The World Forum of Free Media has stressed the importance not just to formulate but especially to build, here and now, the foundations of another information order, respectful of cultures, of memory and of the identities of Peoples. In the World Charter of Free Media, finalized in March 2015 in Tunis, we stressed the commitment of independent media to promote other ways of living, other representations of the world, and encourage new forms of participation and political commitment. Ultimately, the debate is only just beginning within this large constellation of “free” media, being the adjective free still too simplistic to qualify the diversity of practices. We already see a thematic agenda and initiatives coming into place. And above all, great news, free and independent media coordination efforts are set up in various places, at national or territorial level, to forge a horizon of common understanding and action.

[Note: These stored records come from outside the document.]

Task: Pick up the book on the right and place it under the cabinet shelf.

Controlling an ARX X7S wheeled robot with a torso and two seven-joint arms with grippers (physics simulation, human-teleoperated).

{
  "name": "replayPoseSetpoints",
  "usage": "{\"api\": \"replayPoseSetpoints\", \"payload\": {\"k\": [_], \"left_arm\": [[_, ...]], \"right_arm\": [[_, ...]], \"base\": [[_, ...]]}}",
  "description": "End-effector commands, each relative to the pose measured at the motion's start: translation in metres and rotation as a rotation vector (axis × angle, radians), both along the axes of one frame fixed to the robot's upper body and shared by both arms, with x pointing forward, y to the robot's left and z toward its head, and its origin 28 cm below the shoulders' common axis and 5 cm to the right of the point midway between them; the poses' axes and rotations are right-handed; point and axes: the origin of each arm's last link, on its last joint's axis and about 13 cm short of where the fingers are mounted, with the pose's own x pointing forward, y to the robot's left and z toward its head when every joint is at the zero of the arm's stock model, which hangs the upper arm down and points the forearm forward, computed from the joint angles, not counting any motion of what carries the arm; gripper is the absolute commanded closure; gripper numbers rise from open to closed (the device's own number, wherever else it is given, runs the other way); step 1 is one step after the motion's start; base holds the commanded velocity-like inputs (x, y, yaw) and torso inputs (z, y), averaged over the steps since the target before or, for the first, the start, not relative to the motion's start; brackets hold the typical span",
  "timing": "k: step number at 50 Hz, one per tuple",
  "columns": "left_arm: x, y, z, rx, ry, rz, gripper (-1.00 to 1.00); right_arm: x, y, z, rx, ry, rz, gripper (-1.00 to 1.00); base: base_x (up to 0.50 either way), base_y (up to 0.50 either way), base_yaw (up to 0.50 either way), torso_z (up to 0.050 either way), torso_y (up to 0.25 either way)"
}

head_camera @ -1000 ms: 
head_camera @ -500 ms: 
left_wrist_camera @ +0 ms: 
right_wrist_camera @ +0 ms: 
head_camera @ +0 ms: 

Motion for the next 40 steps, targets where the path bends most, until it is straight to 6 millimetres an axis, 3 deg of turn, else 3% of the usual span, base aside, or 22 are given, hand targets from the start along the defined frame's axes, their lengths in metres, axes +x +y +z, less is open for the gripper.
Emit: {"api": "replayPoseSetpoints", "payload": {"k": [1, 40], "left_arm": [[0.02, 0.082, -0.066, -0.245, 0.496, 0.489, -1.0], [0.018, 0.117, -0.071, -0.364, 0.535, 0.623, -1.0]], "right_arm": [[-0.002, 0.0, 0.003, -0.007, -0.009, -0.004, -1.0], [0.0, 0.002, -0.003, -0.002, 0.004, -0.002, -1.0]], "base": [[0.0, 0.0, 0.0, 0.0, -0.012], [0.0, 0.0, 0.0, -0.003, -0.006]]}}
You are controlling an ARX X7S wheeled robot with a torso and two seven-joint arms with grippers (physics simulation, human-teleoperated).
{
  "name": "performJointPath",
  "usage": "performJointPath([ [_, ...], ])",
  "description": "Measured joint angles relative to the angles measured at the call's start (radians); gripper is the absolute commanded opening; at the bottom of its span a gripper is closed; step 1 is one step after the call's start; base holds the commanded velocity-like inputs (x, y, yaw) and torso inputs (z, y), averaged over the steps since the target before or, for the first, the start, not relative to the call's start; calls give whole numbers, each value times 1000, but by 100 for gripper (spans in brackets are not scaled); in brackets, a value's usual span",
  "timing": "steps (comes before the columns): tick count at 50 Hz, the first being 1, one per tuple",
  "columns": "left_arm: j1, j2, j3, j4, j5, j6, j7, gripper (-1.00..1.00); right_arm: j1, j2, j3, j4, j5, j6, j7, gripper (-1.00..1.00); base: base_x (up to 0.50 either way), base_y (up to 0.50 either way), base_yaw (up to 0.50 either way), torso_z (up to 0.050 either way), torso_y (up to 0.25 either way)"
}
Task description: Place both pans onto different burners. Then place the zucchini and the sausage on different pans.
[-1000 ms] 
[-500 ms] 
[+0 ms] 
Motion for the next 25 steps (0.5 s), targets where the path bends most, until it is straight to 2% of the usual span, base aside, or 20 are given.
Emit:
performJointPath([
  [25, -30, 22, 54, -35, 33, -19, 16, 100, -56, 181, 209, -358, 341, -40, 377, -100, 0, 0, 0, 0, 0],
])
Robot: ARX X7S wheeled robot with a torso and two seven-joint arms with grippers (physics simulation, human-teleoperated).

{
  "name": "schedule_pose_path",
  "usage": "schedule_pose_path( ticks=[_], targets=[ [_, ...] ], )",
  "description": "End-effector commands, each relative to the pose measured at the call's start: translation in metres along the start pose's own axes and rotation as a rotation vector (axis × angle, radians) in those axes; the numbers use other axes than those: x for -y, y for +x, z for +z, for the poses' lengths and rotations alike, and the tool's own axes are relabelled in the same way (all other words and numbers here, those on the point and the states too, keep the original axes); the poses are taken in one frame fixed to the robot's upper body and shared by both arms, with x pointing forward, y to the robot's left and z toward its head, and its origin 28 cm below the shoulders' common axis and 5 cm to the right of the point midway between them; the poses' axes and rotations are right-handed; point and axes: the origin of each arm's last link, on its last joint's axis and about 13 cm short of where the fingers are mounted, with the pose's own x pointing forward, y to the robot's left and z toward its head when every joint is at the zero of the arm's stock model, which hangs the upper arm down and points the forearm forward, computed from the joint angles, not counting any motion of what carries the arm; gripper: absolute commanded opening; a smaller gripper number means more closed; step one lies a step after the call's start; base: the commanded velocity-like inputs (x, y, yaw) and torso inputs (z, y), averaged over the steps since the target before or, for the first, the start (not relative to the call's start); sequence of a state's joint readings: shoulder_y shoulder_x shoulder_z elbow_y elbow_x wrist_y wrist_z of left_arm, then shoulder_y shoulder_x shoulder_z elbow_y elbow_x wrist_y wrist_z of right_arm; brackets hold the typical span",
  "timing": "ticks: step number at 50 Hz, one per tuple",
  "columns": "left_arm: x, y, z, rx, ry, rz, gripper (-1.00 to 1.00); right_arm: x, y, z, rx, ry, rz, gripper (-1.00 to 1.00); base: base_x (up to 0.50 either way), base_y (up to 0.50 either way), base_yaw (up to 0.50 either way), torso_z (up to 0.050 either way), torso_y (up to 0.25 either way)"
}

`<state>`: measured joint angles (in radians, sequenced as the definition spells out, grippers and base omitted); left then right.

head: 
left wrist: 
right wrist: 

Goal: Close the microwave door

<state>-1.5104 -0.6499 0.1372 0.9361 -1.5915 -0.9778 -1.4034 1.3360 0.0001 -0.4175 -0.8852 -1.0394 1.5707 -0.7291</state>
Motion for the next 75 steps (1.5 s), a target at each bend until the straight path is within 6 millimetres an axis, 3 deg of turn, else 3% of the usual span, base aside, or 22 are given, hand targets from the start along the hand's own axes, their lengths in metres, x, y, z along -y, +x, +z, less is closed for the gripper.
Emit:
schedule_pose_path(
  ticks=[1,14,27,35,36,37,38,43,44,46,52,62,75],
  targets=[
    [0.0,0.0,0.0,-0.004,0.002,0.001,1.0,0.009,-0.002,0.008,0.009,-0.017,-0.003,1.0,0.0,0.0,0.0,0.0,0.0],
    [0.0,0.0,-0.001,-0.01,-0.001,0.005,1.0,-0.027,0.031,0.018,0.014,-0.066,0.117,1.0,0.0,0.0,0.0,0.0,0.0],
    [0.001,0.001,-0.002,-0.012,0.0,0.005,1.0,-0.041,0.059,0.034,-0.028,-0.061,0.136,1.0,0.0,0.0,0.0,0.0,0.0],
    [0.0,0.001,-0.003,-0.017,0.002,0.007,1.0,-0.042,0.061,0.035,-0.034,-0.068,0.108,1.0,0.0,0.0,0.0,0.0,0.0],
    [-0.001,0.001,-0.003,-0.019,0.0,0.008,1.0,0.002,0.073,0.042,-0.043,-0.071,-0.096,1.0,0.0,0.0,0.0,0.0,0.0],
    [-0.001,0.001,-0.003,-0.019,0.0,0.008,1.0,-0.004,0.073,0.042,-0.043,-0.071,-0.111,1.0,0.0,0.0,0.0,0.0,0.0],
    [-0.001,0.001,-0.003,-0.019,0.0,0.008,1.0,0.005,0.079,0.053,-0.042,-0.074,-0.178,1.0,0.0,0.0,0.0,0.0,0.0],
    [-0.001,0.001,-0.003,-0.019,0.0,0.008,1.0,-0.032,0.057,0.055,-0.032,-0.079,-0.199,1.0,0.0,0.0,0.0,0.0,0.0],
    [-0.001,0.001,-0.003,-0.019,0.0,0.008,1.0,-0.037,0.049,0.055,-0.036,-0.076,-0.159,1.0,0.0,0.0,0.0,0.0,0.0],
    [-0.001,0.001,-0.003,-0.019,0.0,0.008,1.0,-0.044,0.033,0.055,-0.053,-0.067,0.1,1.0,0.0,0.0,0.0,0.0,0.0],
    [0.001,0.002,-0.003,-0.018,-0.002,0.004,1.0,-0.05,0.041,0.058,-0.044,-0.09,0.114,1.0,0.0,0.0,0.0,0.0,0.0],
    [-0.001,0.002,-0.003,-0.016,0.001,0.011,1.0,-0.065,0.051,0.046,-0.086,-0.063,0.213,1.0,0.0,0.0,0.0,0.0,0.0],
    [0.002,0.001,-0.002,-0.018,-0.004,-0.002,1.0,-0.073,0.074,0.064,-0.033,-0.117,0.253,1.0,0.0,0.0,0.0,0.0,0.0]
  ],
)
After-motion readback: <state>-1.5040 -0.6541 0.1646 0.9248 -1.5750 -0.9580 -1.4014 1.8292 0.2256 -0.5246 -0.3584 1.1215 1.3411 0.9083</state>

The common theme of this new stage in Montreal is clearly inspired by the previously mentioned points. Issues central to this agenda are, for example, the violence against media and journalists, the struggles for legal and democratic frameworks of communications, tools and viability of free media, rights and freedom of access to Internet, as well as technological sovereignty. Beyond this indispensable pragmatic agenda, we are also asked to go on the field of the transforming imaginary, so important given the current context. The Forum, not as an institution but primarily as history, agenda and social process, offers an unprecedented convergence at a time when connectivity defies borders and is organized at the transnational level. Can it be seen as a movement in motion, put in other way, a collective subject building a kind of “international front of emancipatory communication” as recently suggested by Mexican philosopher Fernando Buen Abad when denouncing the implementation of a new Condor plan for the media? (3) This is obviously venturing on a perilous path. However, the debate is necessary as the older cousin which is the World Social Forum and other initiatives are slow to bring about a consistent socio-political force against the advance of neoliberal globalization. The WFFM is unable to hold this debate alone; however, its polyphonic, multi-sectoral, non-dogmatic nature, straddling politics and social realities, puts it in a particularly appropriate place from where to provoke it.